TASK REQUIREMENTS — Each line of the listing that includes the string "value" needs to be located and copied.

[[ DATA SECTION open ]]

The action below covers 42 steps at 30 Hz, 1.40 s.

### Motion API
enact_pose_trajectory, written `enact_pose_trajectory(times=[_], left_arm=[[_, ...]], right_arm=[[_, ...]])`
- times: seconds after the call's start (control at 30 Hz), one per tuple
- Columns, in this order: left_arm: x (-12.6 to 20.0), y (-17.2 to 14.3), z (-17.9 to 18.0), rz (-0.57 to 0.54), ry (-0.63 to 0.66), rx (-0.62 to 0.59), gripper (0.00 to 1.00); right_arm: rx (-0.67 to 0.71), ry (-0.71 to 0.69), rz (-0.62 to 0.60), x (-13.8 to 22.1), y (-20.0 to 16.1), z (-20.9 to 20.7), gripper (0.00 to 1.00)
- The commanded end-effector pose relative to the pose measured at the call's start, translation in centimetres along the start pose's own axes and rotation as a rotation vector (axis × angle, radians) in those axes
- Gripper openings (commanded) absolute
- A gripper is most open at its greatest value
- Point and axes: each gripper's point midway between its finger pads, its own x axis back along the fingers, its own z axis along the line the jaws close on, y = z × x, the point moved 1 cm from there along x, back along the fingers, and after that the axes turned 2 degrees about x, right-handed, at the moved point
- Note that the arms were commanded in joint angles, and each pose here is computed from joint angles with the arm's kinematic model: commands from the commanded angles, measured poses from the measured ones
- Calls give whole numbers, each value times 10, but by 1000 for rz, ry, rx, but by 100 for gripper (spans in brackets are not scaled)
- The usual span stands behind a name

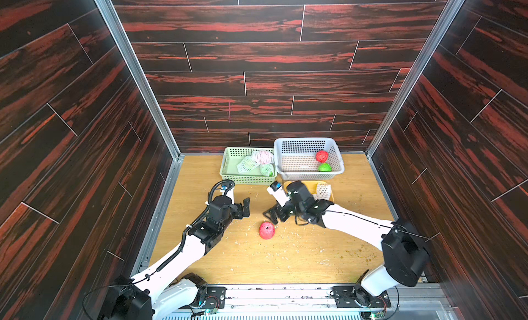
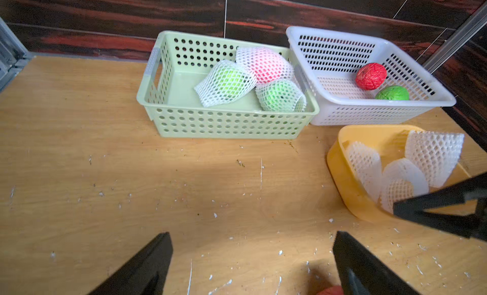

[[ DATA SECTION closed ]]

OUTPUT FOR THIS EXERCISE —
- A gripper is most open at its greatest value
- Calls give whole numbers, each value times 10, but by 1000 for rz, ry, rx, but by 100 for gripper (spans in brackets are not scaled)

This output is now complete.